NRC chair outlines reforms for advanced reactor reviews
- The chair of the Nuclear Regulatory Commission (NRC) laid out a six-step plan on Tuesday to reform her agency's regulatory approach for a new generation of advanced reactors now in early-stage development.
- NRC Chairman Kristine Svinicki told a Washington audience her agency will develop new phased processes to review non-light water nuclear plants, such as small modular reactors, and help industry develop new standards for the technologies. NRC will also develop collaboration plans with vendors and assist with community outreach, she said.
- The announcement comes as lawmakers and industry groups press the NRC to review and shorten its regulatory processes to help bring new reactor technologies to market.
Current NRC regulations are not inadequate, Svinicki told the audience Tuesday at a nuclear summit hosted by Third Way, a centrist think tank. They simply were designed for large, light-water reactors that operate around the U.S. today.
Increasingly, the nuclear sector wants those rules to change.
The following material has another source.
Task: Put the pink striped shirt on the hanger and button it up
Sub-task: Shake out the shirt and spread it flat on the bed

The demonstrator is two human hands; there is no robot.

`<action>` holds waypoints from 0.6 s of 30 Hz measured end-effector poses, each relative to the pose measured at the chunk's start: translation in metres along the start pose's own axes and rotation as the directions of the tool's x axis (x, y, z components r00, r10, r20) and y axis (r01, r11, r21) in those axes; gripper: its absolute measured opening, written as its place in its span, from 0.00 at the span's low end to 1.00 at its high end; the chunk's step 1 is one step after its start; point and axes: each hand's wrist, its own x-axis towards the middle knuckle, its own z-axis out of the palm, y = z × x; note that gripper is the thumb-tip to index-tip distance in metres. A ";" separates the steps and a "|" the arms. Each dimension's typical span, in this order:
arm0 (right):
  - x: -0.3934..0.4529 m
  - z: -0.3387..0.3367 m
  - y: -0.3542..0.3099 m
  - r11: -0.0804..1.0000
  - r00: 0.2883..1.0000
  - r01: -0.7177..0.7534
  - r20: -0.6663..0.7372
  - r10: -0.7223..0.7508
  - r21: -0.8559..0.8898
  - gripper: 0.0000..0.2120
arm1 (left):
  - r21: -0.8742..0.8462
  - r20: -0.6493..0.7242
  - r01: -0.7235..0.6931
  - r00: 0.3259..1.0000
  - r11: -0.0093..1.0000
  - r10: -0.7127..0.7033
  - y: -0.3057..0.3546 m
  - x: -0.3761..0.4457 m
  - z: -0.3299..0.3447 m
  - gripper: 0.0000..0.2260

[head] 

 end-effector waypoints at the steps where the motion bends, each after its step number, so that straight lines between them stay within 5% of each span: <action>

The Nuclear Energy Institute in January pressed the NRC to streamline review processes for a new generation of small plants and advanced reactors, which would use coolants like helium, liquid metal or molten salt instead of water. Sen. Sheldon Whitehouse (D-RI) echoed those calls in a video address to the conference.
Svinicki's said her six-part agenda to reform NRC review processes would answer those concerns:
- Develop the "knowledge, competency and capacity" to perform regulatory reviews of non-light water reactors;
- Acquire computer codes and analytical tools to assist advanced reactor reviews and verify safety findings;
- Develop a flexible review process that allows for "conceptual design reviews or other phased or staged licensing processes;"
- Facilitate industry codes and standards for advanced reactors and SMRs;
- Develop a "technology inclusive" regulatory policy that works for various advanced reactor and SMR technologies, and;
- Develop a strategy for community engagement on new reactor technologies.
Of those priorities, Svinicki said the third — the development of flexible and phased regulatory reviews — is particularly important.
"I think we're hearing clearly that having staged and phased engagement with the regulator is a preference [of industry]," she said. "It may be a business imperative, quite frankly, for them. So we've heard that and we are responding accordingly."
Svinicki said her staff will design "regulatory engagement plans" to guide vendors through the NRC process, outlining when companies can expect to get feedback on conceptual plans, white papers and other permitting processes.
"I do take heart of Sen. Whitehouse's comment that the current framework is not the most effective way to structure review of these new technologies," Svinicki said.
NRC will aim to identify policy issues specific to advanced reactor and SMR technologies and construct a regulatory framework that works for multiple technologies, the NRC chair added.
"What we're trying to do is take a policy manifestation and solve it one time for all technologies have a solution or an approach to it that it is robust enough to encompass the very divergent advanced reactor technologies that are out there and will possibly come our way," she said.
Svinicki's comments come during tough times for the U.S. nuclear industry, wounded by the cancellation of the V.C. Summer plant expansion in South Carolina last year. The industry is pinning its hopes on a new generation of advanced reactors and smaller plants, but the U.S. companies furthest along on these SMR technologies — Oklo and NuScale — are still likely about a decade from commercialization.